→ **WHAT THE TASK ASKS**:
Please reproduce the data below exactly, from the first line to the last.

→ **GIVEN INFORMATION**:
──────────

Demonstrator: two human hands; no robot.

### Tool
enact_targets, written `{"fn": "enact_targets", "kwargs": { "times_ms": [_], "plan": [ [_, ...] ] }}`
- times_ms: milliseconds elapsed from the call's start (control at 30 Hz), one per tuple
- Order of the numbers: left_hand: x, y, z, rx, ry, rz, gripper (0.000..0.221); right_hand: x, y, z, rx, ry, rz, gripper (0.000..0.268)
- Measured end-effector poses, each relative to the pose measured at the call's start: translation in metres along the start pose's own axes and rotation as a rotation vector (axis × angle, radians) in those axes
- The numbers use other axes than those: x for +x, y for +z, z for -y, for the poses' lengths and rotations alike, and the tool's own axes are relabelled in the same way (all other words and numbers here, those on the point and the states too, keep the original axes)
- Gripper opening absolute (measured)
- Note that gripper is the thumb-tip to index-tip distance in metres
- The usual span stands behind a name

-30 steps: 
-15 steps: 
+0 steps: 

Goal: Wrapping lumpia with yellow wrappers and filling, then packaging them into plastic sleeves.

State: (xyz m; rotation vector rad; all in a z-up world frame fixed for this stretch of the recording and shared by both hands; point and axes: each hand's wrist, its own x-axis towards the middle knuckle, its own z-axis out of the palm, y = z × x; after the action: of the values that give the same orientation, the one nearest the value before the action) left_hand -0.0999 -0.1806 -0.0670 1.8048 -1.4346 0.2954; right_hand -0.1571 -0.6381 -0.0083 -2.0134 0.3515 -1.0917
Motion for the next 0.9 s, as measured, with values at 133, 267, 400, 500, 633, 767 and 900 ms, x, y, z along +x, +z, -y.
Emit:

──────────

→ **WORKED SOLUTION**:
Demonstrator: two human hands; no robot.

### Tool
enact_targets, written `{"fn": "enact_targets", "kwargs": { "times_ms": [_], "plan": [ [_, ...] ] }}`
- times_ms: milliseconds elapsed from the call's start (control at 30 Hz), one per tuple
- Order of the numbers: left_hand: x, y, z, rx, ry, rz, gripper (0.000..0.221); right_hand: x, y, z, rx, ry, rz, gripper (0.000..0.268)
- Measured end-effector poses, each relative to the pose measured at the call's start: translation in metres along the start pose's own axes and rotation as a rotation vector (axis × angle, radians) in those axes
- The numbers use other axes than those: x for +x, y for +z, z for -y, for the poses' lengths and rotations alike, and the tool's own axes are relabelled in the same way (all other words and numbers here, those on the point and the states too, keep the original axes)
- Gripper opening absolute (measured)
- Note that gripper is the thumb-tip to index-tip distance in metres
- The usual span stands behind a name

-30 steps: 
-15 steps: 
+0 steps: 

Goal: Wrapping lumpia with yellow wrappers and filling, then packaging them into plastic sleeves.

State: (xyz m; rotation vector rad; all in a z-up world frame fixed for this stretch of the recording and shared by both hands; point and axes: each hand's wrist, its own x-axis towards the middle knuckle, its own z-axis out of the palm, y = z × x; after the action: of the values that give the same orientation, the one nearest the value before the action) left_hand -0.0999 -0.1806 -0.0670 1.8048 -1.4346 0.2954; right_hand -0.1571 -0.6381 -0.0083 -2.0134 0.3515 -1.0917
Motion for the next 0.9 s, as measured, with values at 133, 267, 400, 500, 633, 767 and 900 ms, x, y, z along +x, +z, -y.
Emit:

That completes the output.